## TASK DETAILS
All that should be output is the block of lines below from the line with "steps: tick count" to the line with "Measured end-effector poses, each", both included, exactly as written.

+-------+

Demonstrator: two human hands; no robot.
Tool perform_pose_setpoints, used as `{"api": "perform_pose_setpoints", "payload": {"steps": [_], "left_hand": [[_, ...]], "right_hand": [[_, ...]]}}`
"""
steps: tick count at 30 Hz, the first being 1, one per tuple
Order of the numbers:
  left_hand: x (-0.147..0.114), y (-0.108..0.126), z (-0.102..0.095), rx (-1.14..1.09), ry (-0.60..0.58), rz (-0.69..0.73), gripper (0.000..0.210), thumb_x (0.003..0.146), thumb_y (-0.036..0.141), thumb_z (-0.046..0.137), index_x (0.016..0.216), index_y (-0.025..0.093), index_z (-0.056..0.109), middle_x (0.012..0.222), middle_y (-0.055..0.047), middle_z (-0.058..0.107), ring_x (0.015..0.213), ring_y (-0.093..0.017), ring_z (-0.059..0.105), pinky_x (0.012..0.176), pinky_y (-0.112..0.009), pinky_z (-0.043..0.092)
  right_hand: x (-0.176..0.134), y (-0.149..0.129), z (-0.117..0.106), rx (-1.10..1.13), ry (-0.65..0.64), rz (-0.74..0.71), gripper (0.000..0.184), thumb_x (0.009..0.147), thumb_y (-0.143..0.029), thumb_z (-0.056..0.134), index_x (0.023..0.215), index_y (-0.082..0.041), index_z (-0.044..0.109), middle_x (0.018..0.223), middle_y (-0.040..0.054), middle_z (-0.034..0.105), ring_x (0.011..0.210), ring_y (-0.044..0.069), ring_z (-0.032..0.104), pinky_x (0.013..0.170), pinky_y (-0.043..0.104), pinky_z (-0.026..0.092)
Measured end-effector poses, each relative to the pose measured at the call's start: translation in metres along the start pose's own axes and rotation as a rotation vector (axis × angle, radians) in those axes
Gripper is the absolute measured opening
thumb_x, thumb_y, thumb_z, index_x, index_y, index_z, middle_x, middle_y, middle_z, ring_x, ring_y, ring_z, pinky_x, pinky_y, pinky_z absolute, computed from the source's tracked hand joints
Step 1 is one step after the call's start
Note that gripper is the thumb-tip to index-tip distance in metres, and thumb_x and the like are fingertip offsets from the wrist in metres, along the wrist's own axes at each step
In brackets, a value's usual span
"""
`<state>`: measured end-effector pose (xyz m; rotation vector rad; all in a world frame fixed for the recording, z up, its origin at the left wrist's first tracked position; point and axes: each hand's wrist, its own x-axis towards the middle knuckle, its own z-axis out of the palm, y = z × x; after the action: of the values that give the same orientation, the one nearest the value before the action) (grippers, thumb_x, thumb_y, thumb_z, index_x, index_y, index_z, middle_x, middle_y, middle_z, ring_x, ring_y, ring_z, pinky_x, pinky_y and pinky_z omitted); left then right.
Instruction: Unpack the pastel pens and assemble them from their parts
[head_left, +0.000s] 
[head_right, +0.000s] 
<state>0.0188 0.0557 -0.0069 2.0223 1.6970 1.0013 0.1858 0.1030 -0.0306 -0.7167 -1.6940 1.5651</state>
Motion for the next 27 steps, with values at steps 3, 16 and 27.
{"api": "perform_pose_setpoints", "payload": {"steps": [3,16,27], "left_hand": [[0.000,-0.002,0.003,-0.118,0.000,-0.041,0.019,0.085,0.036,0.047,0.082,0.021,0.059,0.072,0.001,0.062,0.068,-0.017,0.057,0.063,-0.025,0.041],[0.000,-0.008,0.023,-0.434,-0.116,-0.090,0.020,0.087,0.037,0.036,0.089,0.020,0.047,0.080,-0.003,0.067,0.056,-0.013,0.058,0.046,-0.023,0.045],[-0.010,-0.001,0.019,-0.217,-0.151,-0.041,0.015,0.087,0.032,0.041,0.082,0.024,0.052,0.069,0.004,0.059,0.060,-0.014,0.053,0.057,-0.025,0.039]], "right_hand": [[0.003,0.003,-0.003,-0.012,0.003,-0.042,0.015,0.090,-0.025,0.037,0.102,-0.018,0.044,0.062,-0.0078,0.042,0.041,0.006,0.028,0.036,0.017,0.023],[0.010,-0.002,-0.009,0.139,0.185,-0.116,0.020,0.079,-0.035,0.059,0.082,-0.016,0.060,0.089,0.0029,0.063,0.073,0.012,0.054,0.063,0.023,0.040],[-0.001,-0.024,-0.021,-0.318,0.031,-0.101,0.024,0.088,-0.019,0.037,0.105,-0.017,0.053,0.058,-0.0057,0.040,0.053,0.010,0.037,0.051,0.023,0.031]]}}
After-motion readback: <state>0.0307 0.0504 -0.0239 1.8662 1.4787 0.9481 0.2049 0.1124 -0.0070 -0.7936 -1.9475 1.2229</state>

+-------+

## YOUR SOLUTION
steps: tick count at 30 Hz, the first being 1, one per tuple
Order of the numbers:
  left_hand: x (-0.147..0.114), y (-0.108..0.126), z (-0.102..0.095), rx (-1.14..1.09), ry (-0.60..0.58), rz (-0.69..0.73), gripper (0.000..0.210), thumb_x (0.003..0.146), thumb_y (-0.036..0.141), thumb_z (-0.046..0.137), index_x (0.016..0.216), index_y (-0.025..0.093), index_z (-0.056..0.109), middle_x (0.012..0.222), middle_y (-0.055..0.047), middle_z (-0.058..0.107), ring_x (0.015..0.213), ring_y (-0.093..0.017), ring_z (-0.059..0.105), pinky_x (0.012..0.176), pinky_y (-0.112..0.009), pinky_z (-0.043..0.092)
  right_hand: x (-0.176..0.134), y (-0.149..0.129), z (-0.117..0.106), rx (-1.10..1.13), ry (-0.65..0.64), rz (-0.74..0.71), gripper (0.000..0.184), thumb_x (0.009..0.147), thumb_y (-0.143..0.029), thumb_z (-0.056..0.134), index_x (0.023..0.215), index_y (-0.082..0.041), index_z (-0.044..0.109), middle_x (0.018..0.223), middle_y (-0.040..0.054), middle_z (-0.034..0.105), ring_x (0.011..0.210), ring_y (-0.044..0.069), ring_z (-0.032..0.104), pinky_x (0.013..0.170), pinky_y (-0.043..0.104), pinky_z (-0.026..0.092)
Measured end-effector poses, each relative to the pose measured at the call's start: translation in metres along the start pose's own axes and rotation as a rotation vector (axis × angle, radians) in those axes

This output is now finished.